- _Your assignment_:
An exact reproduction of the lines below, from the first through the one with "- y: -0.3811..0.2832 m", is the whole answer; pictures have no place in it.

- _Record extracts_:
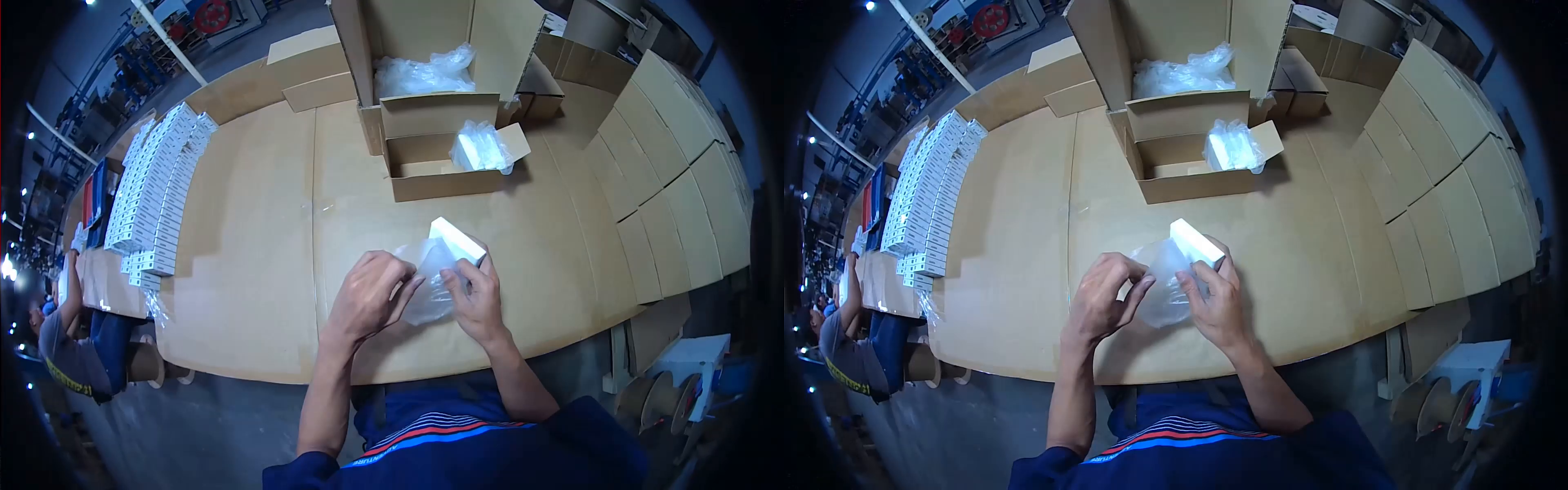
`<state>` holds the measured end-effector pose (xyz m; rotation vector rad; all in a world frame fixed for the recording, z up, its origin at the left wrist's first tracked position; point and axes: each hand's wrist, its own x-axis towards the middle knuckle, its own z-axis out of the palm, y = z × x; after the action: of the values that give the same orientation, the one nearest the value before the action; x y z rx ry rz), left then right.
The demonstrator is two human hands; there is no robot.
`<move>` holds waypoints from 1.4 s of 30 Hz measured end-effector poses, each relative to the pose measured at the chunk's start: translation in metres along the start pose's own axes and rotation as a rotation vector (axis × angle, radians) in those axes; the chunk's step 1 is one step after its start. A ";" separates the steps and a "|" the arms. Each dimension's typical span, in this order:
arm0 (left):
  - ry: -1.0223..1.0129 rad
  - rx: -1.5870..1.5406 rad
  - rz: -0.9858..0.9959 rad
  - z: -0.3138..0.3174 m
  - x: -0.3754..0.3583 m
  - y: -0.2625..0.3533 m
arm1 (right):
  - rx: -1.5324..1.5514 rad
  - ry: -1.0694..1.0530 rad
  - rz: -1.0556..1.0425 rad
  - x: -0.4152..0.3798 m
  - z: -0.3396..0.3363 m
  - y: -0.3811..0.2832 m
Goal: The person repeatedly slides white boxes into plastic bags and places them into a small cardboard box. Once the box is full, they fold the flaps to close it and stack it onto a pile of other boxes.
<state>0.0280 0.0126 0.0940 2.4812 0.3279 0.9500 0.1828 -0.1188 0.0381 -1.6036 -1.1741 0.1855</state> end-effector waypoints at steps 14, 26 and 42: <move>0.624 -0.708 -0.393 0.040 -0.023 -0.024 | 0.232 -0.062 0.329 -0.025 -0.003 0.010; 0.250 -0.944 -0.762 0.066 -0.053 0.009 | 0.269 -0.034 0.324 -0.014 -0.005 0.002; 0.041 -0.654 -0.728 0.048 -0.066 -0.001 | 0.705 0.038 0.033 0.088 0.002 -0.021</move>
<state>0.0115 -0.0270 0.0246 1.5620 0.7325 0.6469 0.2134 -0.0525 0.0917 -0.9967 -0.9091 0.5247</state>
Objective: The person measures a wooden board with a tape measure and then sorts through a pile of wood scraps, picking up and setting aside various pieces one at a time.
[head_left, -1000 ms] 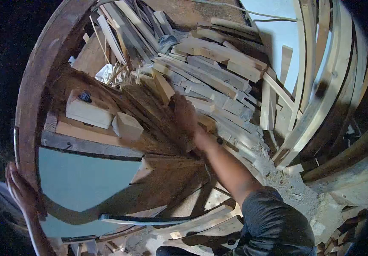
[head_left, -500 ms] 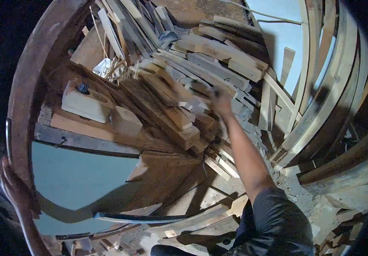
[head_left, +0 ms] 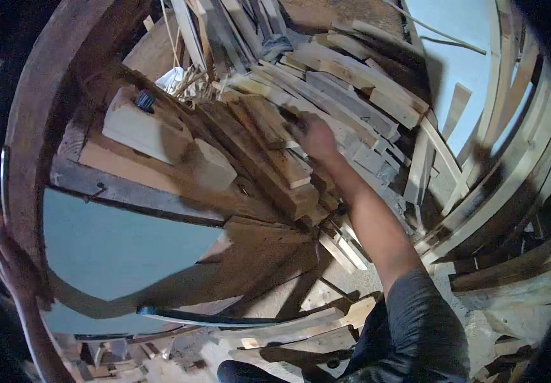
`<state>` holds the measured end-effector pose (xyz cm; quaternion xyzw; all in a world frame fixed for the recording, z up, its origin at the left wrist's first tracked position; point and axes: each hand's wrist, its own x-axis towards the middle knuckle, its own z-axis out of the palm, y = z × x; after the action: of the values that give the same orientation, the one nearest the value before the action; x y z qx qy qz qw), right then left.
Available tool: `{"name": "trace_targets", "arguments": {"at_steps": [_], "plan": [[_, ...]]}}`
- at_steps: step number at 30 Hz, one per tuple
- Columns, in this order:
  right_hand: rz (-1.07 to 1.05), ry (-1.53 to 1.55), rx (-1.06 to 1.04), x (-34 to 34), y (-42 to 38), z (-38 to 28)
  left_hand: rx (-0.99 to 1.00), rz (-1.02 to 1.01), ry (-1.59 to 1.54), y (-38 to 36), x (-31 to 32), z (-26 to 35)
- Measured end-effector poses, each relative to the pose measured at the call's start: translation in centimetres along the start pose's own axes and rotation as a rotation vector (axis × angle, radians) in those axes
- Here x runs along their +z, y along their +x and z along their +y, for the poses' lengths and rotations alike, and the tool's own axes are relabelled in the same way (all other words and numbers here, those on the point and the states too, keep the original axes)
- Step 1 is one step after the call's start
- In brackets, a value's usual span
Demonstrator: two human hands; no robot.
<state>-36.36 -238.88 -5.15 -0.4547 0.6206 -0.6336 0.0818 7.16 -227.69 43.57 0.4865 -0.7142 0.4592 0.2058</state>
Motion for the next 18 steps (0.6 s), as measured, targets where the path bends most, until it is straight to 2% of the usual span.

- _Answer section_:
`<state>` holds the measured end-effector pose (xyz m; rotation vector rad; all in a world frame fixed for the recording, z up, its origin at the left wrist's first tracked position; point and axes: each hand's wrist, its own x-axis towards the middle knuckle, its own z-axis out of the palm, y = z × x; after the action: of the values that give the same orientation, the one nearest the value before the action; x y z rx ry rz), left then right.
The demonstrator is two human hands; there is no robot.
`<move>` holds waypoints from 1.4 s of 30 Hz measured end-effector poses, each relative to the pose measured at the chunk's start: translation in metres along the start pose's own axes and rotation as a rotation vector (axis × angle, radians) in those axes; the chunk's step 1 is one step after its start. A ";" separates the steps and a "|" the arms. Each dimension's typical span, in this order:
arm0 (left):
  - ry: -1.0223..1.0129 rad
  - rx: -1.5870..1.5406 rad
  - rz: -0.9858..0.9959 rad
  - z: -0.3138..0.3174 m
  - x: -0.3754..0.3583 m
  - y: -0.2625..0.3533 m
arm1 (right):
  - rx: -1.5324..1.5514 rad
  - ry: -1.0694..1.0530 rad
  - rz: -1.0556..1.0425 rad
  - x: -0.4152..0.3798 m
  - z: -0.3396..0.3363 m
  - y: -0.3811..0.2832 m

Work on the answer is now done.